Yang perlu diketahui terlebih dahulu bahwa masih banyak orang tua yang belum memahami apa itu homoseksualitas sehingga mereka selalu memiliki pemikiran-pemikiran negatif terhadap hal itu. Menurut Strommen (1998), ada dua reaksi yang dihadapi oleh orang tua ketika mengetahui bahwa anaknya seorang gay. Yang pertama adalah malu, dan yang kedua adalah mereka merasa gagal dalam mendidik buah hatinya, sehingga orang tua berpikir bahwa memiliki anak seorang gay adalah hal yang sangat memalukan (Rothman dan Weinstein, 1996). Penolakan akan semakin besar dan mengkhawatirkan apabila mereka berada di dalam lingkungan keluarga yang sangat fanatik dengan agama tertentu, seperti yang dikatakan oleh Blumenfeld dan Raymond (1998) bahwa keluarga yang memiliki rasa fanatik agama yang sangat tinggi, akan terus menerus fokus terhadap agamanya melampaui fokus mereka terhadap anggota keluarganya. Oleh karena itu, seorang gay yang tinggal di dalam lingkungan keluarga seperti itu, merasa ragu (atau mungkin tidak akan pernah sama sekali) mengakui orientasi seksualnya karena mereka tahu bahwa akan terjadi reaksi negatif dari keluarganya sendiri bahkan dari lingkungan masyarakat baik Muslim atau non Muslim.
Penutup
Sekali lagi saya tekankan bahwa agama Islam bukanlah satu-satunya agama di dunia yang mendikriminasi homoseksualitas. ‘’Agama negara’’ lain non Muslim juga dapat turut andil dalam mendehumanisasi kelompok homoseksual, seperti di Perancis tempat dimana saya studi. Secara kasat mata ‘’agama negara’’ di Perancis adalah Katolik, namun pengesahan Undang-Undang Pernikahan Homoseksual oleh Presiden Perancis, François Hollande, pada tahun 2013 tidak serta merta mulus begitu saja. Selain partai kanan dan partai ekstrem kanan yang sangat menentang keras Undang-Undang ini, masih ada kelompok agama yang juga sangat keras menentangnya.
‘’Agama negara’’ memang tidak bisa kita tolak karena dalam menciptakan sebuah negara perlu adanya satu visi dan misi diantara individu-individu yang berkumpul. Yang perlu kita pahami adalah bahwa memang benar bahwa semua agama memiliki doktrinnya masing-masing, akan tetapi untuk menelaah doktrin-doktrin tersebut diperlukan interpretasi yang tidak melulu difokuskan kepada konsep-konsep kaku agama, namun juga diperlukan analisa-analisa sosial empiris didalamnya.

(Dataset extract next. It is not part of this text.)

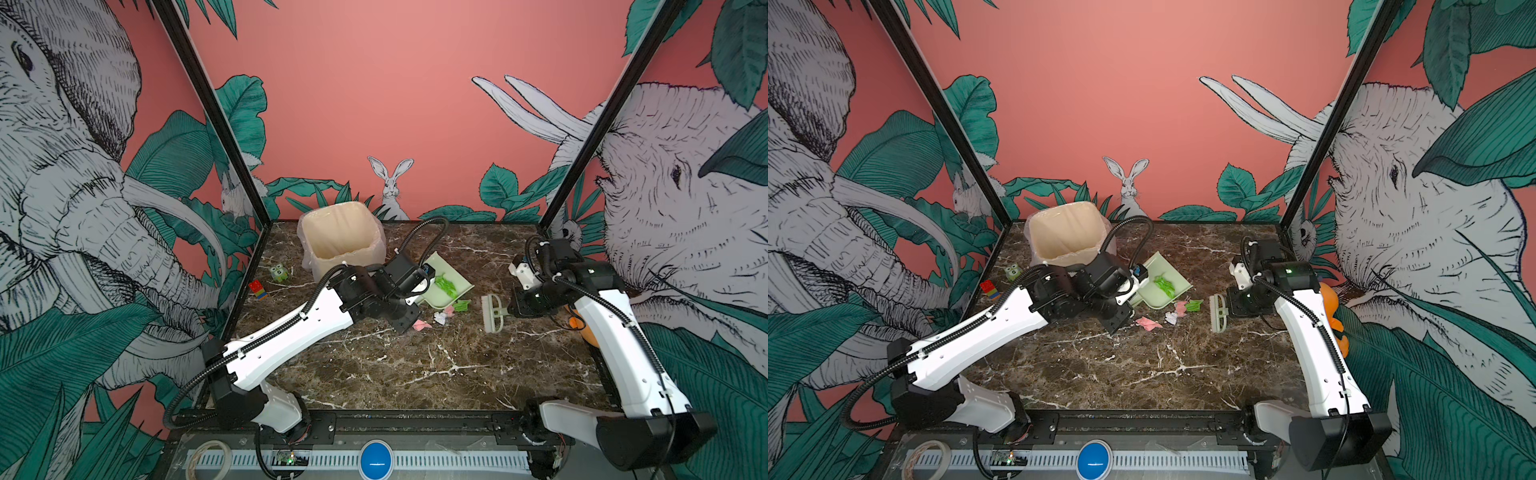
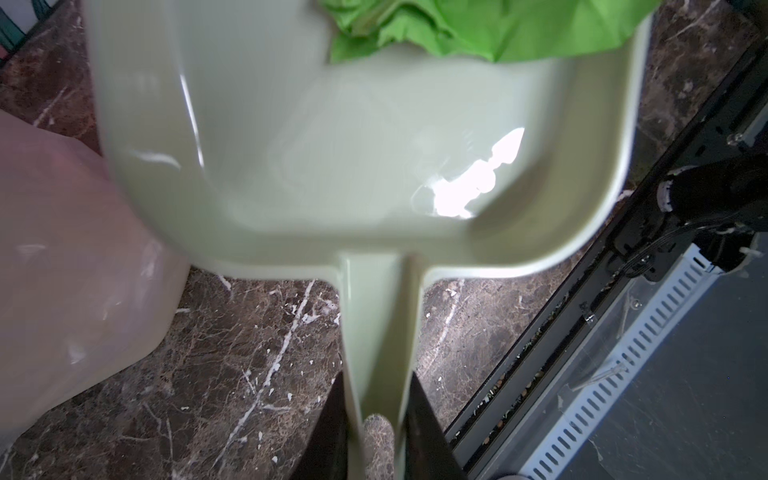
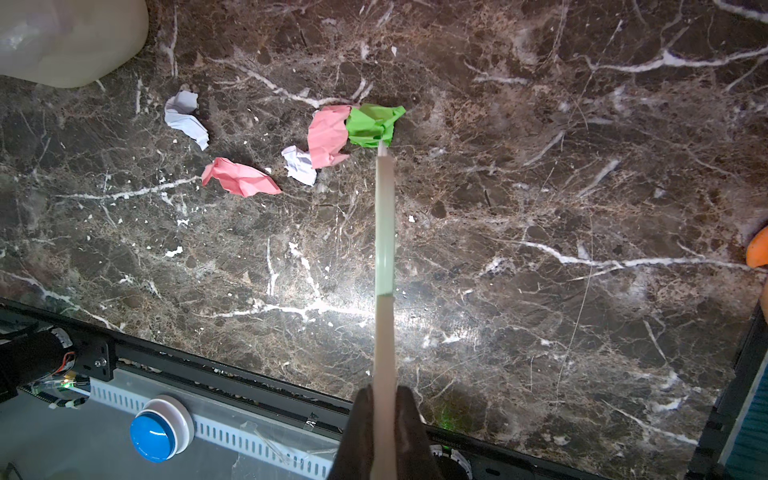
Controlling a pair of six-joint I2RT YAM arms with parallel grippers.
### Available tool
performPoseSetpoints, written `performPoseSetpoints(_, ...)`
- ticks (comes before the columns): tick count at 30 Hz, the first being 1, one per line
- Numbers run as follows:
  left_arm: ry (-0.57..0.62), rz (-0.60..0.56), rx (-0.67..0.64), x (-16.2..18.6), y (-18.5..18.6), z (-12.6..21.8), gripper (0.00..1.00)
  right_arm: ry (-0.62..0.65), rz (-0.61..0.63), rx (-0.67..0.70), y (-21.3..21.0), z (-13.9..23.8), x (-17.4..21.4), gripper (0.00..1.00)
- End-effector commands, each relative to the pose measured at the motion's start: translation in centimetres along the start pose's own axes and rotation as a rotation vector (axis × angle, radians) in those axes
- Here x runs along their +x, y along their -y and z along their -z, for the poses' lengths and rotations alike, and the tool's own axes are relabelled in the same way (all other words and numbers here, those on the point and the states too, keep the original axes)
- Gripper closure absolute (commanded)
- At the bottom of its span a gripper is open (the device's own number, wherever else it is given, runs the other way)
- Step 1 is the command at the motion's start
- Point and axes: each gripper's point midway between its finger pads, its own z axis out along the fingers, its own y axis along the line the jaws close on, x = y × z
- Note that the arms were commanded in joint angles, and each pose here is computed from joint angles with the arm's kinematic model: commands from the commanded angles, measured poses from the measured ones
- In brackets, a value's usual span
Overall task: Sweep away the paper scraps from the table
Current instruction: 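Lift the loaded dustpan toward the bin with the left gripper while the right brush withdraws, then tip the dustpan over the bin with the left gripper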
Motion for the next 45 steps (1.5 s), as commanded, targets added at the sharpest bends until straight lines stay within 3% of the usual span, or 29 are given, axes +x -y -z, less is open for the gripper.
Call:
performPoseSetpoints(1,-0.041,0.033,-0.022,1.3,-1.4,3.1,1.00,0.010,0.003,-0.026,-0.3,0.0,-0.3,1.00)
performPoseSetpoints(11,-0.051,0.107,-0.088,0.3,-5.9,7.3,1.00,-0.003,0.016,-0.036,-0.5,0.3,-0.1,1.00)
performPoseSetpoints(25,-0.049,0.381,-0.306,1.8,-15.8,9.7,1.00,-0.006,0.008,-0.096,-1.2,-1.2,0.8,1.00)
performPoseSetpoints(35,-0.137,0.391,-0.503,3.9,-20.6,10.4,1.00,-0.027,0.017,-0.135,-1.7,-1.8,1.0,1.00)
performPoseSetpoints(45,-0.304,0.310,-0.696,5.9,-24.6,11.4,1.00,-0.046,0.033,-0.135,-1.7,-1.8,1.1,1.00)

*Wisnu Adihartono adalah PhD kandidat bidang Sosiologi di Ecole des Hautes Etudes en Sciences Sociales (EHESS) Marseille, Prancis. Wisnu memfokuskan studinya pada bidang sosiologi gender khususnya sosiologi gay, sosiologi keluarga, sosiologi migrasi, dan sosiologi urban.
Catatan Kaki:
[1] www.merdeka.com/peristiwa/qanun-jinayah-berlaku-untuk-gay-lesbian-dan-non-muslim-di-aceh.html. Diakses pada hari Rabu, 8 Oktober 2014, pukul 03.34 (Waktu Perancis).
Referensi :
Blumenfeld, W. dan Raymond, D. 1988. Looking at Gay and Lesbian Life, Boston : Beacon Press.
Finke, R., Adamczyk A. (2008). “Cross-national moral beliefs: The influence of natonal religious context”, dalam Sociological Quarterly 49, hal. 615-650.
Helie, A. (2004). “Holy hatred”, dalam Reproductive health matters (0968-8080) 12 (23), 120.
Moore, L. M., dan Vanneman, R. (2003). “Context matters: effects of the proportion fundamentalists on gender attitudes”, dalam Social Forces 82, hal. 115-139.
Rothman, B., dan Weinstein, D. L. (1996). “A Primer on Lesbian and Gay Families”, dalam M. Shernoff (ed.), Human Services for Gay People: Clinical and Community Practice, New York: Hawort Press.
Strommen, E. F. (1989). “You are a what? Family Member Reactions to the Disclosure of Homosexuality”, dalam Journal of Homosexuality 18, (1/2), hal. 37-58.
Yip, A. (2005). “Queering Religious Texts: An Exploration of British Non-heterosexual Christians’ and Muslims’ Strategy of Constructing Sexuality affirming”, dalam Hermeneutics, vol. 39 (1), hal. 47- 65.